J’ai toujours adoré le hip hop. C’est notamment par cette culture que j’ai découvert le féminisme. Au lycée, j’écoutais autant de rock (riot grrrl, metal, indé) que de hip hop, et surtout beaucoup de rappeuses américaines (Queen Latifah, Missy Elliott, Salt N Pepa, MC Lyte, E.V.E, Da Brat, Lady of Rage, Bahamadia, Rah Digga, Lil’ Kim, Foxy Brown…). J’ai ensuite creusé le sujet à la fac. Dans le cadre de mes études d’anglais, je me suis spécialisée dans le féminisme africain-américain et les mouvements des droits civiques aux Etats-Unis. Par ailleurs, j’ai fait de la danse hip hop pendant de nombreuses années, à un moment à un niveau quasi-professionnel, avant d’arrêter quelque temps pour reprendre une pratique « amateure ». Selon moi, le point commun entre le hip hop et le rock est qu’il s’agit de musiques ancrées dans le réel, de témoignages sociaux, empreints de révolte politique et d’empowerment. Les codes sont différents, mais l’énergie est la même.

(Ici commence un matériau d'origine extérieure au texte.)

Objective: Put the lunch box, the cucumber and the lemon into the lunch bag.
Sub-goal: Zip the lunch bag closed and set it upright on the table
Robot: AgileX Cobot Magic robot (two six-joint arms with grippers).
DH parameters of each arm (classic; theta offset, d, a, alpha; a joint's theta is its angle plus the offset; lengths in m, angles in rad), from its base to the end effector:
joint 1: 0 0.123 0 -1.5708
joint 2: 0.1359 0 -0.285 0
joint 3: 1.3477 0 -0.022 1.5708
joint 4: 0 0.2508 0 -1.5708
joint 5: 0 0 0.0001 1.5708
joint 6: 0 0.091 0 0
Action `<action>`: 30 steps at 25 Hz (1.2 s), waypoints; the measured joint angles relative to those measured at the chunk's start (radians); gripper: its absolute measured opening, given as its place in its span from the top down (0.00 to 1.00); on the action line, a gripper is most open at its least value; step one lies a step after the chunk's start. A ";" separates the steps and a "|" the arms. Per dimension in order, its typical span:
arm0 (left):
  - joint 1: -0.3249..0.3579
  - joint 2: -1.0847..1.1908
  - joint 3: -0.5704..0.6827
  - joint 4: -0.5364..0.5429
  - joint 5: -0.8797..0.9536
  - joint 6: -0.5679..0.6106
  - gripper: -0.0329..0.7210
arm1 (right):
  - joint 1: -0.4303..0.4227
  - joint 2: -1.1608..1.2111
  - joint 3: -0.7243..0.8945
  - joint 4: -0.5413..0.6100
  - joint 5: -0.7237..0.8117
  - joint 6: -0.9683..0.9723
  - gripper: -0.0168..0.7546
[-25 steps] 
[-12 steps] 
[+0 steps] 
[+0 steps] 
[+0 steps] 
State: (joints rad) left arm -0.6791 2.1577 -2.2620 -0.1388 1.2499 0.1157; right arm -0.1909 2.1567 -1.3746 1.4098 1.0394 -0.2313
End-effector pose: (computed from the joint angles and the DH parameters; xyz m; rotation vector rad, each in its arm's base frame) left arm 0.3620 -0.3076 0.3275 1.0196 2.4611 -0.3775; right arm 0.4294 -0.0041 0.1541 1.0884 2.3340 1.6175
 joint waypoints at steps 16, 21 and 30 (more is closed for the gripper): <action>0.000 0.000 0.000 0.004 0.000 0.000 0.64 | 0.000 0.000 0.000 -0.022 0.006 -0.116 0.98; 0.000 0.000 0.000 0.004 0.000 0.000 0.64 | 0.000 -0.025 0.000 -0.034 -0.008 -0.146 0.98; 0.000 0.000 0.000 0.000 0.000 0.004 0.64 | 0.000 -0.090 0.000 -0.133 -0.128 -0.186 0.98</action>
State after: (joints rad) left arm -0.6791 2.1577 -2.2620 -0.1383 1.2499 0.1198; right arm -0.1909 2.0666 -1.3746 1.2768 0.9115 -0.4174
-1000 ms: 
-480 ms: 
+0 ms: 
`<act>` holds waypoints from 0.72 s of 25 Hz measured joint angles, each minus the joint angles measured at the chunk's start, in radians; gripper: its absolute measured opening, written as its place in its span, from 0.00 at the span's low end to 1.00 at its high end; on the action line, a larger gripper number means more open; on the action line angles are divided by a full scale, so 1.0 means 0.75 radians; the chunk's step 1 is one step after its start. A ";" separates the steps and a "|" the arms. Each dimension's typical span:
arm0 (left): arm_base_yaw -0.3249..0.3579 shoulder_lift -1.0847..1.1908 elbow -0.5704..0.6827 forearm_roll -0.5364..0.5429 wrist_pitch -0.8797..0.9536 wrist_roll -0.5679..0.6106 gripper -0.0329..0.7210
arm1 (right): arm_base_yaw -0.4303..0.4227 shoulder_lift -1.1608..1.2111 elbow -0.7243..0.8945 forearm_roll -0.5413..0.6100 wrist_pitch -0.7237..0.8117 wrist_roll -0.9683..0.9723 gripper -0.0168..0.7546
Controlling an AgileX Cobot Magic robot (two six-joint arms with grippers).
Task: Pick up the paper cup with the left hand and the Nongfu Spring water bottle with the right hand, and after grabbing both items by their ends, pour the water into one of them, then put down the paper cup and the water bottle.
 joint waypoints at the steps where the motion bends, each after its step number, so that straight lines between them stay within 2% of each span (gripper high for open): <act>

Depuis que tu collectionnes les titres hip-hop dus à des femmes, tu peux nous parler de tes coups de cœur ? Qu’est-ce que tu nous recommandes ?

C’est très difficile de répondre parce que ça change tout le temps, au fur et à mesure de mes découvertes. En ce moment je dirais la Sénégalaise Eve Crazy, l’Américaine Queen Key, la marocaine Tendresse, et l’Iranienne Justina.